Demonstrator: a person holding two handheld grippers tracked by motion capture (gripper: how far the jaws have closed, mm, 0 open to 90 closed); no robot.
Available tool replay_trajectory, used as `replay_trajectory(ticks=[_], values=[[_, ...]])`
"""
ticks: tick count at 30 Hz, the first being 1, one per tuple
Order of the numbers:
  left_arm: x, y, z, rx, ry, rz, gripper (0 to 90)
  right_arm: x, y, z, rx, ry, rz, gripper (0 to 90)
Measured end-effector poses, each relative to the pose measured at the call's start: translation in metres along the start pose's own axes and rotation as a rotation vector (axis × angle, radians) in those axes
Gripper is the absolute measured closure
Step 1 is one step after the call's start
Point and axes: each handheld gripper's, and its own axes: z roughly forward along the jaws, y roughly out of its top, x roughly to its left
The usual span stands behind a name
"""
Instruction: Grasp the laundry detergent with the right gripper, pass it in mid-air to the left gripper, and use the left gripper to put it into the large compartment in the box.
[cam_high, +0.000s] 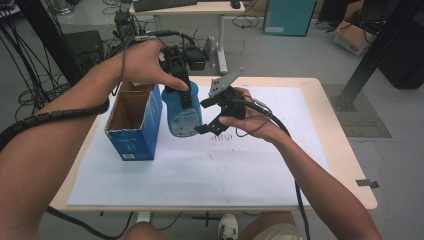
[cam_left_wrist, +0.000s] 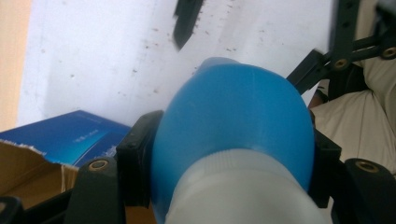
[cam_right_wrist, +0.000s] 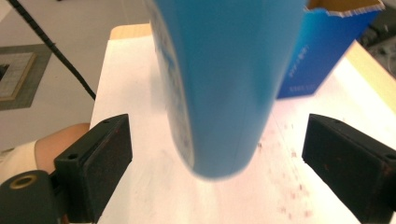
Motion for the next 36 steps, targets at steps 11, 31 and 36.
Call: replay_trajectory(ticks=[11, 31, 36], values=[[0.008, -0.010, -0.014, 0.015, 0.010, -0.159, 36.2, -0.003, -0.004, -0.026, 0.120, -0.019, 0.027, 6.6], [0.040, -0.039, -0.061, 0.054, 0.036, -0.468, 36.3, -0.008, -0.012, -0.089, 0.270, -0.129, 0.201, 7.8], [0.054, -0.057, -0.075, 0.046, 0.044, -0.610, 36.3, -0.013, -0.021, -0.099, 0.272, -0.147, 0.227, 7.8]])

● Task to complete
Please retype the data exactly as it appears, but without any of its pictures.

● Written response
Demonstrator: a person holding two handheld grippers tracked by motion capture (gripper: how far the jaws have closed, mm, 0 open to 90 closed); no robot.
Available tool replay_trajectory, used as `replay_trajectory(ticks=[_], values=[[_, ...]])`
"""
ticks: tick count at 30 Hz, the first being 1, one per tuple
Order of the numbers:
  left_arm: x, y, z, rx, ry, rz, gripper (0 to 90)
  right_arm: x, y, z, rx, ry, rz, gripper (0 to 90)
Measured end-effector poses, each relative to the pose measured at the call's start: translation in metres along the start pose's own axes and rotation as a rotation vector (axis × angle, radians) in those axes
Gripper is the absolute measured closure
Step 1 is one step after the call's start
Point and axes: each handheld gripper's, and its own axes: z roughly forward along the jaws, y roughly out of its top, x roughly to its left
The usual span stands behind a name
"""
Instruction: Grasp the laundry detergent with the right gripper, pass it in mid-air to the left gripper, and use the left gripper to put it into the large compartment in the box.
[cam_high, +0.000s] 
[cam_left_wrist, +0.000s] 
[cam_right_wrist, +0.000s] 
Motion for the next 36 steps, targets at steps 11, 31 and 36.
Call: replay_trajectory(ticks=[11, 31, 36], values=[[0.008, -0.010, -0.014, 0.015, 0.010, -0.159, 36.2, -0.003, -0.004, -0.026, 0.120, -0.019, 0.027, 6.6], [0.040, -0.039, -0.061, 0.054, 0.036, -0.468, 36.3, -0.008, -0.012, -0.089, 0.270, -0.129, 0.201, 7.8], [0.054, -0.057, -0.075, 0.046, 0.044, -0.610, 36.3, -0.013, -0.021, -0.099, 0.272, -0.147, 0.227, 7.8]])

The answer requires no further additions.